Newsback to news list April 9, 2009 Executive Commitee approves US $27.5 million funding At the 57th Meeting, the Executive Committee approved investment projects and work programme activities worth just over US $27.5 million for 84 developing countries to phase out ozone depleting substances including, in some cases, HCFCs. Twenty-two countries received funding for institutional strengthening projects, including Iraq, a new Party to the Montreal Protocol in 2008. Continuing its efforts to address the remaining CFCs ahead of the 2010 Montreal Protocol phase-out deadline, the Committee earmarked funds for Botswana, Equatorial Guinea, and Sierra Leone aimed at phasing out their entire CFC consumption. In total 31 countries received tranches of funding for multi-year projects to address the 2010 ODS control measures. Six countries received funding for ODS disposal projects and the Committee will further examine the criteria and guidelines for ODS disposal projects with a view to funding more projects.

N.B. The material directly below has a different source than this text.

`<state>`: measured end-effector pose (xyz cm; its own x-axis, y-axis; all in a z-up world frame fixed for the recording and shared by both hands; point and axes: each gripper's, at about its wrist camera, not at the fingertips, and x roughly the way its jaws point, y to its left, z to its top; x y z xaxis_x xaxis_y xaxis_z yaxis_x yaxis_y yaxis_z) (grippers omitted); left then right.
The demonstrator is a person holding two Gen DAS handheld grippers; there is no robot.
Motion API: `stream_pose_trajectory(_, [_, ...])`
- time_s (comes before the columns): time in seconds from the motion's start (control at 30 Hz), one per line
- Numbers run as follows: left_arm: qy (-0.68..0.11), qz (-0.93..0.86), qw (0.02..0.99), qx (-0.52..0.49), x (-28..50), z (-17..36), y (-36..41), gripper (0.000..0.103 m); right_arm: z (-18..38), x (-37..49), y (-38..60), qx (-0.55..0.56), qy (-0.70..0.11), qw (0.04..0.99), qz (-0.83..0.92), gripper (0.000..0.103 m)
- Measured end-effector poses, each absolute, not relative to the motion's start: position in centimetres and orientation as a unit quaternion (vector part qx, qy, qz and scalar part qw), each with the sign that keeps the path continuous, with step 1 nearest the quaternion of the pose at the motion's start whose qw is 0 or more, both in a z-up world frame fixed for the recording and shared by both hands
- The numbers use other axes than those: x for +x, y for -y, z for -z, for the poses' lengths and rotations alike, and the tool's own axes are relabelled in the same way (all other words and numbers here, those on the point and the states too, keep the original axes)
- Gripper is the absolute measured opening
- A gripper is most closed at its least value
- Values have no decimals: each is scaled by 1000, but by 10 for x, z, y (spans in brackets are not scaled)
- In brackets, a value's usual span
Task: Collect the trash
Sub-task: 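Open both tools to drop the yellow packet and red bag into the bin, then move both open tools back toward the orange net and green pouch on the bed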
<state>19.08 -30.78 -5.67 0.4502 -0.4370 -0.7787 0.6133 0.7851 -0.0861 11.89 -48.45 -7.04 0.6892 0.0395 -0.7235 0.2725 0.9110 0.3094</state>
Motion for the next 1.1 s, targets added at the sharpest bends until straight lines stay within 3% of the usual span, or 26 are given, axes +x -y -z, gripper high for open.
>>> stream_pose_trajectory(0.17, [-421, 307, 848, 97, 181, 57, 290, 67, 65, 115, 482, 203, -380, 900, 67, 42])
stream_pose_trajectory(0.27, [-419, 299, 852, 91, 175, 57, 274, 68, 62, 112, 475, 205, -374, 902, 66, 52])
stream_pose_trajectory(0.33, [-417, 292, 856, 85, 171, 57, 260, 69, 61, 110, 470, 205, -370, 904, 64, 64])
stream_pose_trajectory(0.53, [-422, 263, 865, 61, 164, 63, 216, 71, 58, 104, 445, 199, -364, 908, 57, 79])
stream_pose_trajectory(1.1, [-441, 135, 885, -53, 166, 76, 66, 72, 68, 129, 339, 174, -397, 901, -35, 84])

As part of its financial planning process, the Committee endorsed the business plans of the Fund’s implementing agencies for 2009 while only noting the activities tentatively planned for 2010 and 2011 due to the uncertainty in the costing of activities to accelerate the phase-out of HCFCs. The Committee will carry out a further analysis to equitably allocate the funds available in the 2010 and 2011 business plans of the agencies to enable all countries to comply with HCFC freeze in 2013 and the 10 per cent reduction in 2015.

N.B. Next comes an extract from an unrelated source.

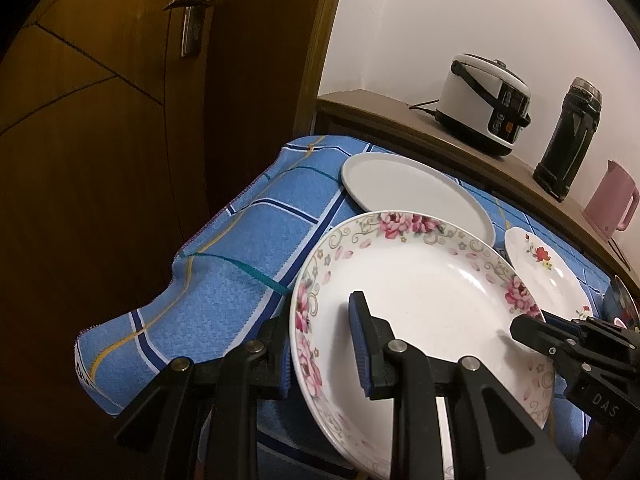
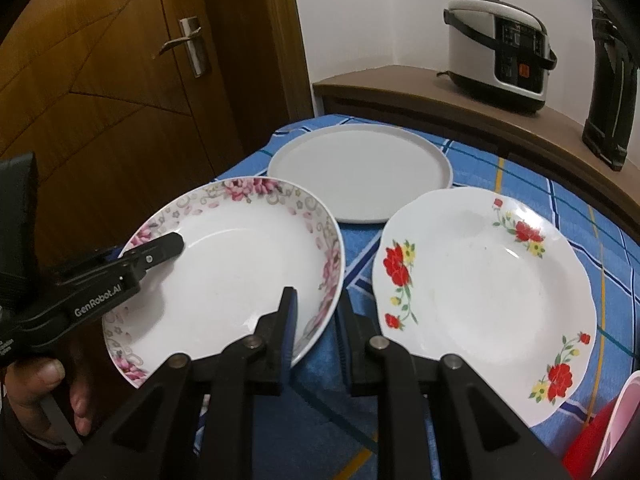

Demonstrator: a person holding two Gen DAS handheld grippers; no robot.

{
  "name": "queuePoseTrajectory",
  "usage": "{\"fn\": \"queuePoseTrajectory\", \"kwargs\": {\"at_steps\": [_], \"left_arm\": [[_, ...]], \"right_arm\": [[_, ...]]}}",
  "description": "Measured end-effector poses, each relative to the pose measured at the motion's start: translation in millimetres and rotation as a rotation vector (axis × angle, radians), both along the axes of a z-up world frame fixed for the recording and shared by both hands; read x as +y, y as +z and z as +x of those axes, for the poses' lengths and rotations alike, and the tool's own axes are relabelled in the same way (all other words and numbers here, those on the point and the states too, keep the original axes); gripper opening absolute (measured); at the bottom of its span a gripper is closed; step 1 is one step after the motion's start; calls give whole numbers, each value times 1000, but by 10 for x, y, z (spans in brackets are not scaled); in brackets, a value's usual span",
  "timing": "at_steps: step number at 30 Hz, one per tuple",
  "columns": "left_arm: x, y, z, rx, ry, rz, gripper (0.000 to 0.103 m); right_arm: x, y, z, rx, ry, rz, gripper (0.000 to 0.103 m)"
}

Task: Organize plates and bowls
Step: 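Lift the pink-floral bowl off the tablecloth with both grippers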

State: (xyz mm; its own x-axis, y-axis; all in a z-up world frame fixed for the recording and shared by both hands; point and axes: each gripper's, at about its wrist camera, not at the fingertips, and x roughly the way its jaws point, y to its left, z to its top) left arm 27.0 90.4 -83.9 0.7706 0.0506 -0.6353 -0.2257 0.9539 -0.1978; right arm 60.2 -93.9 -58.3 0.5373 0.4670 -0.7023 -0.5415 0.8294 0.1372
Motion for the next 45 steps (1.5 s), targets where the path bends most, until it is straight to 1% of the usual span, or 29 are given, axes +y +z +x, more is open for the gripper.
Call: {"fn": "queuePoseTrajectory", "kwargs": {"at_steps": [18, 45], "left_arm": [[-18, 202, 118, -47, 6, 20, 27], [-97, 614, 463, -156, -17, 104, 27]], "right_arm": [[13, 158, 35, -57, -10, 15, 19], [-41, 500, 370, -162, -76, 43, 19]]}}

The Committee addressed complex policy questions regarding the funding of HCFC phase-out projects, including the choice of HCFC phase-out technologies in relation to their costs and impacts on climate, whether to provide funding to enterprises that had been previously converted from CFC to HCFC technology through the Multilateral Fund, and the cut-off dates for funding after which conversions would not be eligible for Fund assistance. New approaches were discussed, one of which entailed shifting incremental operating costs from direct payment to enterprises, as had been the practice, to payment to countries based on a percentage of the capital cost associated with the conversion from HCFCs to the most cost-effective non-HCFC technology available. Those resources could be used at governments’ discretion to establish, for example, a framework to address, climate‑related impacts. The other new approach involved a strategy for second-stage conversions beyond 2015 and even 2020, taking into account compliance needs and cost-effectiveness. These approaches are still under discussion.

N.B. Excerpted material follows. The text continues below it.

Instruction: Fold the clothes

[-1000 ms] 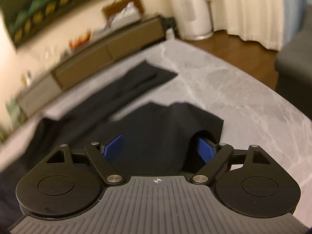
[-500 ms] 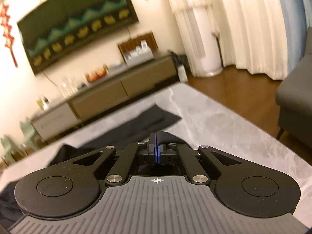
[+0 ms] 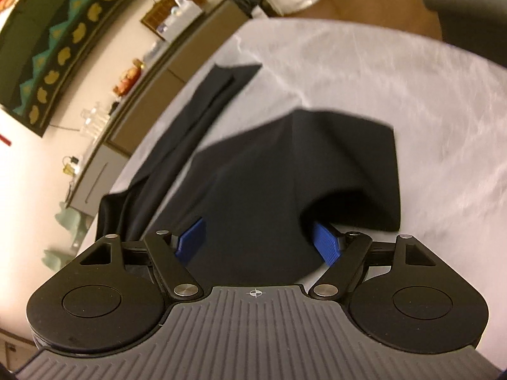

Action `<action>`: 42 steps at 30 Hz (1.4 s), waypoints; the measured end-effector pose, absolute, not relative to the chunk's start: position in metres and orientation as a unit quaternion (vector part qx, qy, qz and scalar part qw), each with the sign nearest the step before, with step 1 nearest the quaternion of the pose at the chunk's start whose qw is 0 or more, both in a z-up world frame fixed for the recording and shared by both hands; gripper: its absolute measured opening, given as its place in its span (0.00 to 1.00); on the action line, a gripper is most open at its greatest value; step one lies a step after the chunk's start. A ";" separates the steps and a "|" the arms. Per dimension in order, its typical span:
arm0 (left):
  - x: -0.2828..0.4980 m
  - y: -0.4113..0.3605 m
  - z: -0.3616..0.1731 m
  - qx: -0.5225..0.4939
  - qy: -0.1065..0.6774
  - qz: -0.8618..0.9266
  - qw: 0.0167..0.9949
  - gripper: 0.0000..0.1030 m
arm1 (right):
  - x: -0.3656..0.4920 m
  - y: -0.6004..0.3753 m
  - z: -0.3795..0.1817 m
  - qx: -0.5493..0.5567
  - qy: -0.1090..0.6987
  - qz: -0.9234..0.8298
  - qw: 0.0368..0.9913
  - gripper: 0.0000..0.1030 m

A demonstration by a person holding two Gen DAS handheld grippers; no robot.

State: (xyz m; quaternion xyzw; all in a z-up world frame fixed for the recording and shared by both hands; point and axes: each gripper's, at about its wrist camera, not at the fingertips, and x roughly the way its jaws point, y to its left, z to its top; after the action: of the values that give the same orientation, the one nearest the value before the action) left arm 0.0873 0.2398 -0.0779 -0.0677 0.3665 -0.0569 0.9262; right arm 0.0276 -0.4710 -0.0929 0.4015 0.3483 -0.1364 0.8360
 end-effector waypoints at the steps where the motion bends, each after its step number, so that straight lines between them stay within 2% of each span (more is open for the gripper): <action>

In respect of climate benefits, the Committee discussed progress on the development of the functional unit approach as a basis for the prioritization of HCFC phase-out technologies to minimize other impacts on the environment, and also considered possible uses of a special funding facility within the Multilateral Fund which might potentially cover costs associated with climate benefits, as well as other additional environmental benefits which are not required for compliance with the Montreal Protocol. Climate related issues including concrete examples of the functional unit approach, the facility for additional income and resource mobilization will all be on the agenda of the 58th Meeting of the Executive Meeting in July 2009.